* **Source material**
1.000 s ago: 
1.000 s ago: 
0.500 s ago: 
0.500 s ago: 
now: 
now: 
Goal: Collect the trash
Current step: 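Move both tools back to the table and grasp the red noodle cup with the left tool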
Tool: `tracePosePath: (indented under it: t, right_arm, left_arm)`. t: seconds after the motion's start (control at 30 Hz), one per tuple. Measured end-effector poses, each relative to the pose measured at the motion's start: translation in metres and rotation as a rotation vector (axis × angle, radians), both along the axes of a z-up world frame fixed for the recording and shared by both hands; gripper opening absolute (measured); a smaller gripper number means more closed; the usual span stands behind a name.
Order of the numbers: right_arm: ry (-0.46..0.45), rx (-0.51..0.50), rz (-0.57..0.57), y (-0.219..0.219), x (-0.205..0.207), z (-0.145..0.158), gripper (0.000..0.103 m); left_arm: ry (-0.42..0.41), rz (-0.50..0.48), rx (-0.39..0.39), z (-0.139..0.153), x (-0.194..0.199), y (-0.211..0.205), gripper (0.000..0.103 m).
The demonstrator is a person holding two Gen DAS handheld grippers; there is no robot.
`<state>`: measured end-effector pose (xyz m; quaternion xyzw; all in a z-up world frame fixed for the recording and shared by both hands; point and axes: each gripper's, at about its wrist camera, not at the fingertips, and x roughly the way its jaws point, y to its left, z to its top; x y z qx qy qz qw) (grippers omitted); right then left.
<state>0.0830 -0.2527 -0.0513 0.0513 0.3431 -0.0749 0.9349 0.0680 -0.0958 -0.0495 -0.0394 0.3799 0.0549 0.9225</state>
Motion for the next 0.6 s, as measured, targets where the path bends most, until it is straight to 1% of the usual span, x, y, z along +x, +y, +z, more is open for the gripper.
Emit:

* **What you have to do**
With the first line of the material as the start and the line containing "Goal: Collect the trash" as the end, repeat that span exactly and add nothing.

* **Response**
1.000 s ago: 
1.000 s ago: 
0.500 s ago: 
0.500 s ago: 
now: 
now: 
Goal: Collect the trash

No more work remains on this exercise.